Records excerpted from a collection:
BEGIN

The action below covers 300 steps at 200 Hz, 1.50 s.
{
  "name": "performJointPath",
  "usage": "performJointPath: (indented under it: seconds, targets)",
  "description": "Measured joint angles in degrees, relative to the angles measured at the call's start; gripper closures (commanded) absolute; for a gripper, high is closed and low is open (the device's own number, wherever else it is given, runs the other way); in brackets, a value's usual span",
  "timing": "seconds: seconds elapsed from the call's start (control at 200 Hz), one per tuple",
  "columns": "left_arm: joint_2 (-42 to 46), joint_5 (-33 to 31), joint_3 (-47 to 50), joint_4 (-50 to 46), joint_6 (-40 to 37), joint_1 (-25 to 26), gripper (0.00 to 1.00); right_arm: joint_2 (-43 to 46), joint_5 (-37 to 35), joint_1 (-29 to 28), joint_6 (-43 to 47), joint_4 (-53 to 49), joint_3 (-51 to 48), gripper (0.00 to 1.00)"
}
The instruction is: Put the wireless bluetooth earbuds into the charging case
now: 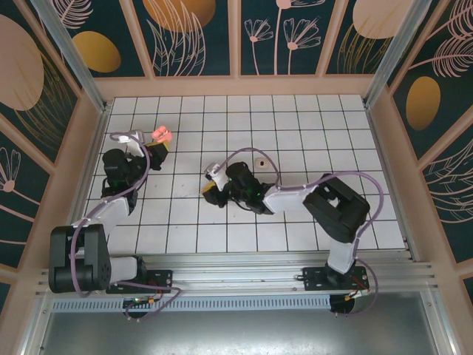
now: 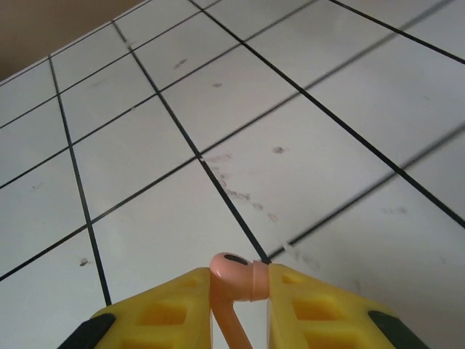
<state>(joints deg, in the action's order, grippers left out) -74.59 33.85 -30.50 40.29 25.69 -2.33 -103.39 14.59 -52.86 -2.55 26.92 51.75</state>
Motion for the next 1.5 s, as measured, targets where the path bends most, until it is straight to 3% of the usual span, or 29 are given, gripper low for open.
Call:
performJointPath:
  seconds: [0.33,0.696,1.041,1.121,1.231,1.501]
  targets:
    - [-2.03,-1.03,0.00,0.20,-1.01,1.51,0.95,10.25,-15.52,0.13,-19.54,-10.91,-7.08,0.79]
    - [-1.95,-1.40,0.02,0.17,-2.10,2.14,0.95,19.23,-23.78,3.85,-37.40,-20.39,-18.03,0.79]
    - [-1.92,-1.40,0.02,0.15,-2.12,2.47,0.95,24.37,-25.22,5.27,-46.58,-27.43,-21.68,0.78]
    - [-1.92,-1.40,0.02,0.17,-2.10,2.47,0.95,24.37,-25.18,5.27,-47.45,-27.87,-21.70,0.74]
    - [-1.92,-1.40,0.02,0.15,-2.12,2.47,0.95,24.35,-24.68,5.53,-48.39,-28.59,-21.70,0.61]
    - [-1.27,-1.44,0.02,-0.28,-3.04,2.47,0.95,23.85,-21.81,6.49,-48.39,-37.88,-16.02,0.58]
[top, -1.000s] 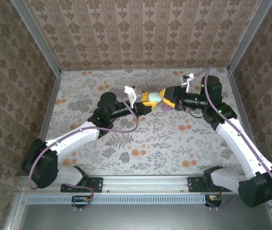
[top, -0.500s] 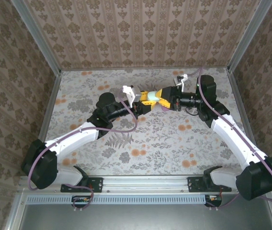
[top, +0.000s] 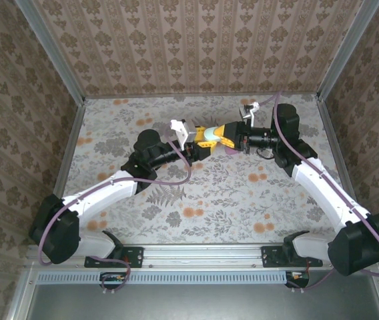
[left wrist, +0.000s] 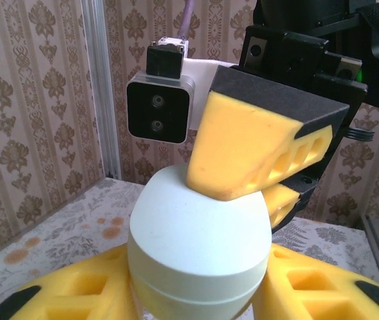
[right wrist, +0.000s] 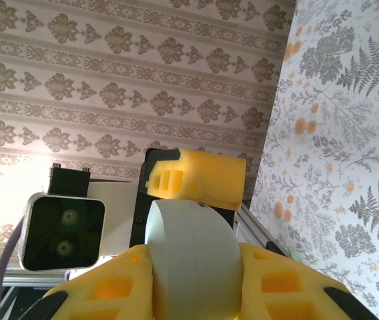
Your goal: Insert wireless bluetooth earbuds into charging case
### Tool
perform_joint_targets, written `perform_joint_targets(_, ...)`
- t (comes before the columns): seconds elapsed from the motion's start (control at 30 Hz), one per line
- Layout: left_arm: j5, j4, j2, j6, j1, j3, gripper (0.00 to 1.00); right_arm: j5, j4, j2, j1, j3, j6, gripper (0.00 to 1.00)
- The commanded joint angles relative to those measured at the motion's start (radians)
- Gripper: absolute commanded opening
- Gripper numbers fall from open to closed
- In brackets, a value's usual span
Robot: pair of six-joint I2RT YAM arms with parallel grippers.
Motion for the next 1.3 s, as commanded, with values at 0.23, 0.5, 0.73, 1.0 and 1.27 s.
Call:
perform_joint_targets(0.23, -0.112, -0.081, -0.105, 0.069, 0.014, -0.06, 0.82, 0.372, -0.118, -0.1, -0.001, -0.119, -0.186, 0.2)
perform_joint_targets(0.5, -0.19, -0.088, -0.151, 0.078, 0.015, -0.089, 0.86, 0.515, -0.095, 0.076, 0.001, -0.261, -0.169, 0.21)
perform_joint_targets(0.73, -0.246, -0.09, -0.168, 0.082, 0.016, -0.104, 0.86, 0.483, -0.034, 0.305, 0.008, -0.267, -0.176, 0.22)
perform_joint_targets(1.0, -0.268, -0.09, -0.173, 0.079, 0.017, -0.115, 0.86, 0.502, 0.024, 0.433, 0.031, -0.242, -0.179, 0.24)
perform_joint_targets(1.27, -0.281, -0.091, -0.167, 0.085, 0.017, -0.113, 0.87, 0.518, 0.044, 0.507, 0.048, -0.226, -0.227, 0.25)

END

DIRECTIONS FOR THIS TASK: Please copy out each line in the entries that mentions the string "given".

ANSWER SPACE:
  "description": "Measured joint angles in degrees, relative to the angles measured at the call's start; gripper closures (commanded) absolute; for a gripper, high is closed and low is open (the device's own number, wherever else it is given, runs the other way); in brackets, a value's usual span",
Motion for the next 1.5 s, as measured, targets where the path bends most, until it is straight to 3% of the usual span, or 29 are given, gripper low for open.

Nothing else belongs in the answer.